Imperialism in the Indo-Pacific — An Introduction

 

John Bellamy Foster and Brett Clark
 


A
s the highly respected international relations scholar David C. Kang has argued in American Grand Strategy and East Asian Security in the Twenty-First Century (2017) and other works, there has been a general decline in military expenditures as a share of GDP in the largest East Asian states over the last couple of decades. Taking the eleven largest states, it has dropped to roughly half of what it was two and half decades before, declining from an average 3.35 percent in 1990 to an average of 1.8 percent in 2015—a trend that has continued. This objectively points toward a sense of increasing, rather than decreasing, national security in the region. It is this climate of peace that the United States is threatening to disturb, not for the sake of East Asia but aimed at the preservation at all costs of its preeminence as a world power.

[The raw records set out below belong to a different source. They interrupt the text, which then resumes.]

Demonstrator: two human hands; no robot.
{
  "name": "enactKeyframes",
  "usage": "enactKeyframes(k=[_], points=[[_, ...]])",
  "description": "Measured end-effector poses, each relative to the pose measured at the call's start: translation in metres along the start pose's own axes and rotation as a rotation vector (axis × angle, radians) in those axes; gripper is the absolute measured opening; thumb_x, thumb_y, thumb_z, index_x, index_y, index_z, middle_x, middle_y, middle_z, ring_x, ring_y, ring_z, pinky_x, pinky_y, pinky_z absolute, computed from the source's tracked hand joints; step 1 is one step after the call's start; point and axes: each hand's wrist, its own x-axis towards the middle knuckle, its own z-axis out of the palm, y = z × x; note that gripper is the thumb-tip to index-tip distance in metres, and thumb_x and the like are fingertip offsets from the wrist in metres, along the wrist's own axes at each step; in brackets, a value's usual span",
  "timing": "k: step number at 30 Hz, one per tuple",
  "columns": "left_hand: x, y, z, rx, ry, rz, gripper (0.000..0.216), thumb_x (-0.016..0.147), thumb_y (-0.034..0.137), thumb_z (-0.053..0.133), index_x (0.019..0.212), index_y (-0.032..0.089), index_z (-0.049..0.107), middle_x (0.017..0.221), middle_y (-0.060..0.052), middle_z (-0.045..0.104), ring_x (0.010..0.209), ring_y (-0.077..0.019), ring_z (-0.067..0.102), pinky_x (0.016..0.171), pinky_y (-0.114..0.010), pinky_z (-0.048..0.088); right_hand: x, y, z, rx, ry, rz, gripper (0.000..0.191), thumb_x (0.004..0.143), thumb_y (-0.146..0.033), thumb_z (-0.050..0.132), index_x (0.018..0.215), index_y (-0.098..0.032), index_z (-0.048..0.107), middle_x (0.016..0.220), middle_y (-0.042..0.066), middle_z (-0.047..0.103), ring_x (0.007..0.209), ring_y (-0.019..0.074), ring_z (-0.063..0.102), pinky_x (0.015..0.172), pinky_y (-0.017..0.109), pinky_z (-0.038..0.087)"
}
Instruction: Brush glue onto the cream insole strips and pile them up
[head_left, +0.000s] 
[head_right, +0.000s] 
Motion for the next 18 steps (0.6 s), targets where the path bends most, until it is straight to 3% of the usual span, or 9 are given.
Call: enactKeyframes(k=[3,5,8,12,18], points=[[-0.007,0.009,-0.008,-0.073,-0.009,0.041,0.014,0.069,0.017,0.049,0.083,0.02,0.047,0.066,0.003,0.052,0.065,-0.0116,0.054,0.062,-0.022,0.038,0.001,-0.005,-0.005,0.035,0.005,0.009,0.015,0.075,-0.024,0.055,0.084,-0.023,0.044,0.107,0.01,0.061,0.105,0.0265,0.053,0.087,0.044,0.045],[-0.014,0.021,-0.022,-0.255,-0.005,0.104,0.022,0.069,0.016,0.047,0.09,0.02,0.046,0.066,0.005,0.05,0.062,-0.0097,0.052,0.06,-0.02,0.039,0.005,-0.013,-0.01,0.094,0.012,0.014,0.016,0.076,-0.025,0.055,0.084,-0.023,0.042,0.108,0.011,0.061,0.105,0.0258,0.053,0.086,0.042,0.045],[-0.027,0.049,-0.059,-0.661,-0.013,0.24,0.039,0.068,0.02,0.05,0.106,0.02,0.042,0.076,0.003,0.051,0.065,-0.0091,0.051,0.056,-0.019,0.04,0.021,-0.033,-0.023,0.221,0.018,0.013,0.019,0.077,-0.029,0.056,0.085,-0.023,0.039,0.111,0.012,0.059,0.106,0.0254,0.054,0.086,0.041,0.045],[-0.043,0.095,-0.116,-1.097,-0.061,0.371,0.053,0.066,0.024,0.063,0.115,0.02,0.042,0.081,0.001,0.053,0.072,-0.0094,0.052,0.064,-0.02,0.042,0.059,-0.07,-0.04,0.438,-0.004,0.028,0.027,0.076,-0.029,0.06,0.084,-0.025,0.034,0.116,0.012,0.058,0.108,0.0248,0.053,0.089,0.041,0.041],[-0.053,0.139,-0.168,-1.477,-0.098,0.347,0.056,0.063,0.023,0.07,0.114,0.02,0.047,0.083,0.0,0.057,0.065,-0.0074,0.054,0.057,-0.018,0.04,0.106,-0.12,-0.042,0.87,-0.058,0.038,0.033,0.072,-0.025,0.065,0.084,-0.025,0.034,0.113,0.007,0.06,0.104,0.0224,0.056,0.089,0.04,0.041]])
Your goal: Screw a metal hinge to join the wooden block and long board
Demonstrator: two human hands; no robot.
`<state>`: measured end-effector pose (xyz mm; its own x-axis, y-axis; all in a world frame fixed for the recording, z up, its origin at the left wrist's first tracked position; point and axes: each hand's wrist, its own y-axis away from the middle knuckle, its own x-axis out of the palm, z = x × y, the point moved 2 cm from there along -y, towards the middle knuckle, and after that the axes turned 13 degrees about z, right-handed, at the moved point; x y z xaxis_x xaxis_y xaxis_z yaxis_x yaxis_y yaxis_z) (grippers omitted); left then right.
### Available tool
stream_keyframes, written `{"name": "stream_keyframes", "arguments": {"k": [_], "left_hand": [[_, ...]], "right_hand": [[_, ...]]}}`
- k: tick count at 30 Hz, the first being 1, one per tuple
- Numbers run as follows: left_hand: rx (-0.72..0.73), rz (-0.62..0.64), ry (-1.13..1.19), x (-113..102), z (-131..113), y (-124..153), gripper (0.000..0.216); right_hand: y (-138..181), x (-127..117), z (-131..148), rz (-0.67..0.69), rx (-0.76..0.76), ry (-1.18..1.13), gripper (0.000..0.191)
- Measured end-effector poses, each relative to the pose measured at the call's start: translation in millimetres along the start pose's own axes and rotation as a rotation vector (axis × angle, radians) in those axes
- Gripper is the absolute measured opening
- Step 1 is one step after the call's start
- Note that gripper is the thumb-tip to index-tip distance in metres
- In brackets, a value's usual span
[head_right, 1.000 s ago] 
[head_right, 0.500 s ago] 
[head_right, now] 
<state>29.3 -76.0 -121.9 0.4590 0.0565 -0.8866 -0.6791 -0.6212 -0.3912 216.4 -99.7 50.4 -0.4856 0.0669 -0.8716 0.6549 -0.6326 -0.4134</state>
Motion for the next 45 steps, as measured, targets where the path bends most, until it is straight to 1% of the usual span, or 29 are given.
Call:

C. Wright Mills famously said, “the immediate cause of World War III is the preparation of it.” The United States, facing the demise of its global hegemonic imperialism, is not only preparing for a Third World War; it is actively provoking it. There are signs, however, that a mass anti-imperialist movement is again emerging in the United States and in the other countries of the imperial core of the capitalist world economy, beginning with the Free Palestine movement in response to Israel’s genocidal war in Gaza supported by Washington. The world movement today must be anti-imperialist, anticapitalist, antiwar, and ecological. Since the alternative is global exterminism, it is a struggle that only humanity can win.